Google has published a new family of large language models Gemma 4, based on the technologies of the model Gemini 3. Gemma 4 is distributed under the Apache license in versions with 2.3, 4.5, 25.2 and 30.7 billion parameters (E2B, E4B, 31B and 26B A4B). The E2B and E4B variants are suitable for use on mobile devices, Internet of Things (IoT) systems and boards such as Raspberry Pi, while the remaining variants are suitable for use on workstations and systems with consumer GPUs. The size of the context taken into account by the model is 128 thousand tokens for models E2B and E4B, and 256 thousand tokens for models 31B and 26B A4B.
The models are multilingual and multimodal: 35 languages are supported out of the box (more than 140 languages were used during training), and text and images can be processed at the input (models E2B and E4B additionally support audio processing). Model 26B A4B is based on the MoE (Mixture-of-Experts) architecture, in which the model is not divided into a series of expert networks (only 3.8 billion parameters can be used when generating a response, but the speed is significantly higher than classical large models), and the remaining options use a classic monolithic architecture.
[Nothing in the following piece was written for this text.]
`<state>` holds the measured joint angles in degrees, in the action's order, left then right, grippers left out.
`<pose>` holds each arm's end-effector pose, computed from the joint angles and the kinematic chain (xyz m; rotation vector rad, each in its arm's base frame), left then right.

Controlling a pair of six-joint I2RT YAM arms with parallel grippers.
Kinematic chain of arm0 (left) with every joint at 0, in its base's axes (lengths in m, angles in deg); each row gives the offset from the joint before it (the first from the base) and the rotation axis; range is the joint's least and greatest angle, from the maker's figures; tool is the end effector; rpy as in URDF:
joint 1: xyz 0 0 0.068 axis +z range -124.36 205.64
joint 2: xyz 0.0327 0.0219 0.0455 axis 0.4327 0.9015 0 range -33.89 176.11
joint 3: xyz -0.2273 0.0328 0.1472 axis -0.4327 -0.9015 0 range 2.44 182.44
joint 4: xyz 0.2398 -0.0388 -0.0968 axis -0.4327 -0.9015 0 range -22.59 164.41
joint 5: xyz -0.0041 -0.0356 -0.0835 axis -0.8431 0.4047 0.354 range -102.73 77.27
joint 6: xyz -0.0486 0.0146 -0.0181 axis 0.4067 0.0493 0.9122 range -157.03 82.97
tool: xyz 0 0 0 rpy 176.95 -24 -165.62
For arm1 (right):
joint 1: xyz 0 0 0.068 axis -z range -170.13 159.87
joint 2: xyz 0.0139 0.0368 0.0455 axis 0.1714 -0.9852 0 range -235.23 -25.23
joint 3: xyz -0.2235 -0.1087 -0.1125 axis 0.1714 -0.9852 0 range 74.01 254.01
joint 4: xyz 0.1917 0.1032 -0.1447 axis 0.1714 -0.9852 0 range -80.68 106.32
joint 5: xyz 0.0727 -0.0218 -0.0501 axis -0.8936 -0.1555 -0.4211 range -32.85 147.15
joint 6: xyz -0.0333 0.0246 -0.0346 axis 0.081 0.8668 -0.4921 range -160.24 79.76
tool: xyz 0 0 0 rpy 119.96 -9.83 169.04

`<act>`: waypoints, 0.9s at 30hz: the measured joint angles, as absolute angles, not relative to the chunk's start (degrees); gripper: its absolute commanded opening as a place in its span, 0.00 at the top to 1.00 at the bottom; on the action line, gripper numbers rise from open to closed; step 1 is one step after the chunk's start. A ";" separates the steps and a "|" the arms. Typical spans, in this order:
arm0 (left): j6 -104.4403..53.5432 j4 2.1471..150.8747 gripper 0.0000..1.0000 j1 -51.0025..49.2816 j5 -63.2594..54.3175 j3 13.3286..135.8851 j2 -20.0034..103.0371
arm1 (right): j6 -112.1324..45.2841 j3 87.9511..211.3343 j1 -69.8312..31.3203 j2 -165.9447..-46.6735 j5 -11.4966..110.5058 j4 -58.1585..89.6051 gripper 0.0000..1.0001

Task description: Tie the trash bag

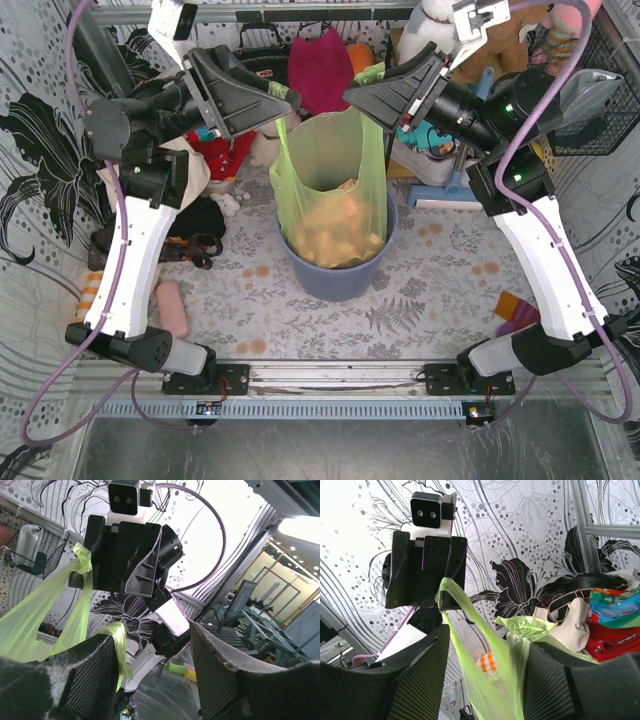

Models support reasoning and customizable deliberation modes, support System Role for processing instructions (rules, restrictions) separately from data. Models can be used for coding, object recognition in images, frame-by-frame video analysis, document and PDF parsing, optical character recognition (OCR), speech recognition, and translation between languages. Can be used as autonomous agents that interact with various tools and APIs.
In most tests the Gemma 4 series models significantly outperformed the Gemma 3 model with 27 billion parameters. Gemma 4 is supported for use with tools and libraries LiteRT-LM, vLLM, llama.cpp, MLX, Ollama, NVIDIA NIM and NeMo, LM Studio, Unsloth, SGLang, Cactus, Basetan, MaxText, Tunix and Keras.